赫爾墨斯一邊飛行一邊琢磨:這赫拉現在滿腔怒火地往回趕,哪裡有心思試穿新衣服呢?必須要想一個什麽計策才好,讓她主動上鉤。赫爾墨斯本是奧林匹斯山上詭計最多的人,連阿波羅都被他騙過,他眼睛一轉,計策來啦。
到了中亞地界,赫爾墨斯遠遠地看到兩朵彩雲急速飛來,一朵是三彩,另外一朵是十二彩。
一般說來呢,男神仙駕的雲都是單色的,而女神仙們駕的雲呢,大多是彩色的。這理由也很簡單:製作可以駕馭的雲是需要能量的,雲的色彩越多,所需的能量就越大。男神仙們的能量都集中用在修煉上,隻肯分出極少的一部分製作可駕之雲,所以他們的雲幾乎都是單色的,除了極個別的同性戀的男神仙。

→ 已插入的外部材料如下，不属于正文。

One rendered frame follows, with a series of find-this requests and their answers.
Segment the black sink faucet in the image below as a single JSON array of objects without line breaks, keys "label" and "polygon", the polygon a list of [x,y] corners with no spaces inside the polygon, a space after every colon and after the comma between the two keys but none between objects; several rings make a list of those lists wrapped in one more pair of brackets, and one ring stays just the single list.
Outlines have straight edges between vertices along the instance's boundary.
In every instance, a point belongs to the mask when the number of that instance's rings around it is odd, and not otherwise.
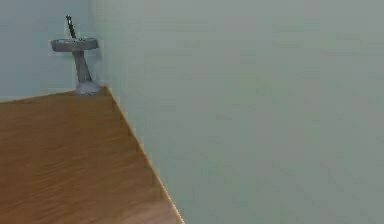
[{"label": "black sink faucet", "polygon": [[72,17],[70,15],[66,15],[66,20],[67,20],[67,25],[68,25],[68,29],[69,29],[71,38],[76,39],[77,37],[76,37],[76,32],[74,29]]}]

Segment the grey pedestal sink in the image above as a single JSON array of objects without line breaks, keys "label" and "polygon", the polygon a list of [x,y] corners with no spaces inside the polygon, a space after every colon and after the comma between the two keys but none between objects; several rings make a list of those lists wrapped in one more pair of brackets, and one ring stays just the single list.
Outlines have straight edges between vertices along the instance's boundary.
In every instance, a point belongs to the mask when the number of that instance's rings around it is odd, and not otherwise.
[{"label": "grey pedestal sink", "polygon": [[99,48],[95,38],[56,39],[51,41],[51,47],[54,52],[72,54],[78,79],[75,91],[78,95],[95,95],[100,91],[100,87],[92,80],[85,59],[86,51]]}]

女神仙就不一樣了,她們愛美啊,為了美,臉上都可以動刀子,更何況是分出些能量去製造個美麗的雲呢。因此啊,女神仙們的雲爭奇鬥豔,什麽顏色和花紋都有。雅典娜算是比較樸素的,隻用紅白藍三色的雲。赫拉就不同了,為了顯示自己的高貴,她的雲有十二色,棕紅橙黃綠藍紫灰白黑金銀,極其富麗堂皇。當然了,這個十二色雲要消耗極大的能量,所以赫拉要是跟別人在天上打鬥就吃虧了。好在她是天后,沒有誰敢惹她。 赫爾墨斯壞壞地一笑,把忘憂星雲衣拿了出來,搭在肩上。一時間,衣服光芒四射,滿天的雲霞都被壓抑得黯然無色,包括雅典娜和赫拉腳下的彩雲。
赫拉一驚,順著發光的方向望去,赫爾墨斯扭頭就跑。
赫拉對雅典娜說:“你去前面攔他,我在後面截。”
雅典娜飛到赫爾墨斯前面,笑道:“小弟,你這唱的是哪一出啊?”
赫爾墨斯向雅典娜擠擠眼,又往回跑,正撞上赫拉。
赫拉叫道:“赫爾墨斯!你小子跑什麽?!”
赫爾墨斯把忘憂星雲衣一抖,星星和雲彩在衣服上遊來遊去,他假作害怕地說:“這個,這個,我給天王買了件衣服,您看看漂亮不漂亮?”
赫拉把衣服接過來:“你說這件衣服是給宙斯的?”
赫爾墨斯點點頭:“是啊,是啊。”
赫拉怒道:“胡說!這明明是件女人的衣服!”
赫爾墨斯辯解說:“這個,我沒注意,也可能是件男女兩用的衣服?”
赫拉冷笑一聲:“是嗎?這件衣服可是給勒托那個賤女人做結婚禮服的?”
赫爾墨斯害怕地說:“啊?這個您都知道啦?那您趕快把這件衣服還給我吧,千萬別弄髒了,您知道勒托那個人是有潔癖的。”
赫拉仔細看看忘憂星雲衣,說道:“衣服倒是件好衣服。勒托那個賤人哪裡配穿啊。只有我這樣高貴的女人才應該穿。”
赫爾墨斯急忙阻攔說:“別啊,您可別穿啊,要是讓老爹知道了非罵我不可。”
赫拉一腳踢開赫爾墨斯:“滾!老娘就是要穿,你能奈我何?”說罷,把忘憂星雲衣穿在了身上。
赫爾墨斯捧腹哈哈大笑。
雅典娜推推赫爾墨斯:“你這是搞的什麽鬼?”
赫爾墨斯揉著肚子,指著赫拉,對雅典娜說:“你看她,你看她。”
只見赫拉臉上一派迷茫:“我是誰?我在哪裡?我從哪裡來?我要到哪裡去?”
雅典娜忙走過來,關心地問:“赫拉,你怎麽啦?”
赫拉奇怪地說:“赫拉,赫拉,好熟悉的名字。喂,小姑娘,你是誰呀?”
雅典娜說:“我是雅典娜呀,你的女兒。”
赫拉害羞地說:“亂講,我哪裡有什麽女兒?人家還是處女呢。”
雅典娜解釋說:“我不是你的親女兒。你之所以還是處女,那是因為你有一口卡那索斯神泉,洗浴之後,什麽婦女都可以恢復處女的。”
赫拉說:“騙人,騙人,你們兩個都是騙子。哦,我明白了,你們沒有娘了,想騙我去嫁給你們的老爹,當你們的後媽。呸!休想!”說罷轉身就跑了。
伴隨著離去的赫拉,天空中灑下一派燦爛的星雲之光。